Produce a word-for-word copy of the data that follows, excluding images.
━━ THE DATA
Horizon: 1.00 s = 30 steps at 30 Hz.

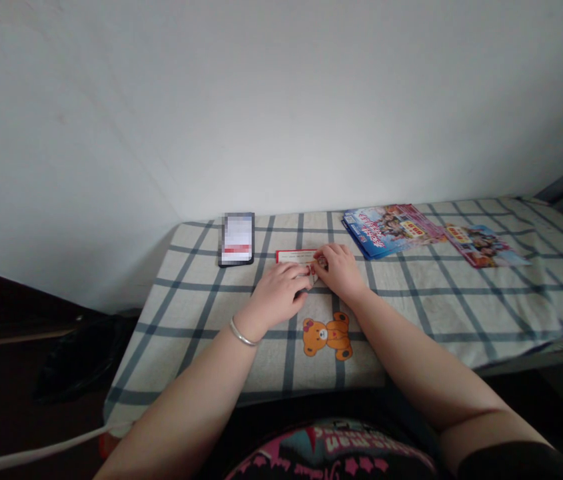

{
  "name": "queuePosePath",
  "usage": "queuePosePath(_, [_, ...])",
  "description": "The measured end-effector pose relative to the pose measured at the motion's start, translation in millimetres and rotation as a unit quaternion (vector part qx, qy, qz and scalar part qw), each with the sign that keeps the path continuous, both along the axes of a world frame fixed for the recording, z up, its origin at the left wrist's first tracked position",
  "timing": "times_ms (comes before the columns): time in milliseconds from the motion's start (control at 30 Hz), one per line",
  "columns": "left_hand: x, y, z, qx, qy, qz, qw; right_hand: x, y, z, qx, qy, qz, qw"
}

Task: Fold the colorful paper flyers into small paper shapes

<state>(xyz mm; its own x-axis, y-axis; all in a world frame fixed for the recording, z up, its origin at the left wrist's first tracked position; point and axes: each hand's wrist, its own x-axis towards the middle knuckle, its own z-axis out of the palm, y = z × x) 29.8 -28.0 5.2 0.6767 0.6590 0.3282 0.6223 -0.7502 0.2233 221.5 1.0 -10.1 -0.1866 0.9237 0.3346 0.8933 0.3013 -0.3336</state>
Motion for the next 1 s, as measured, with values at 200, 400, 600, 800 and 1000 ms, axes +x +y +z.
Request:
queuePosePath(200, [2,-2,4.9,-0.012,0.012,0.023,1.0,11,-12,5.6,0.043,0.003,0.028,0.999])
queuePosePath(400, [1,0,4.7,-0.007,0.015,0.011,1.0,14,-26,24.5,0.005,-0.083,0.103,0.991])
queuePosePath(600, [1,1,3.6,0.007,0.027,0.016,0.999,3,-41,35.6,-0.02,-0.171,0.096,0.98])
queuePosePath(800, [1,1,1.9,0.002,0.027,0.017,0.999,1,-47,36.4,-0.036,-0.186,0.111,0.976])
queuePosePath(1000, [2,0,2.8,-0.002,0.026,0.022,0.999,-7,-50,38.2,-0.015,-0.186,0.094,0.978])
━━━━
■ RESPONSE TO THE EXERCISE:
Horizon: 1.00 s = 30 steps at 30 Hz.


{
  "name": "queuePosePath",
  "usage": "queuePosePath(_, [_, ...])",
  "description": "The measured end-effector pose relative to the pose measured at the motion's start, translation in millimetres and rotation as a unit quaternion (vector part qx, qy, qz and scalar part qw), each with the sign that keeps the path continuous, both along the axes of a world frame fixed for the recording, z up, its origin at the left wrist's first tracked position",
  "timing": "times_ms (comes before the columns): time in milliseconds from the motion's start (control at 30 Hz), one per line",
  "columns": "left_hand: x, y, z, qx, qy, qz, qw; right_hand: x, y, z, qx, qy, qz, qw"
}

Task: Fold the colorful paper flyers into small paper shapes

<state>(xyz mm; its own x-axis, y-axis; all in a world frame fixed for the recording, z up, its origin at the left wrist's first tracked position; point and axes: each hand's wrist, its own x-axis towards the middle knuckle, its own z-axis out of the palm, y = z × x) 29.8 -28.0 5.2 0.6767 0.6590 0.3282 0.6223 -0.7502 0.2233 221.5 1.0 -10.1 -0.1866 0.9237 0.3346 0.8933 0.3013 -0.3336</state>
Motion for the next 1 s, as measured, with values at 200, 400, 600, 800 and 1000 ms, axes +x +y +z.
Request:
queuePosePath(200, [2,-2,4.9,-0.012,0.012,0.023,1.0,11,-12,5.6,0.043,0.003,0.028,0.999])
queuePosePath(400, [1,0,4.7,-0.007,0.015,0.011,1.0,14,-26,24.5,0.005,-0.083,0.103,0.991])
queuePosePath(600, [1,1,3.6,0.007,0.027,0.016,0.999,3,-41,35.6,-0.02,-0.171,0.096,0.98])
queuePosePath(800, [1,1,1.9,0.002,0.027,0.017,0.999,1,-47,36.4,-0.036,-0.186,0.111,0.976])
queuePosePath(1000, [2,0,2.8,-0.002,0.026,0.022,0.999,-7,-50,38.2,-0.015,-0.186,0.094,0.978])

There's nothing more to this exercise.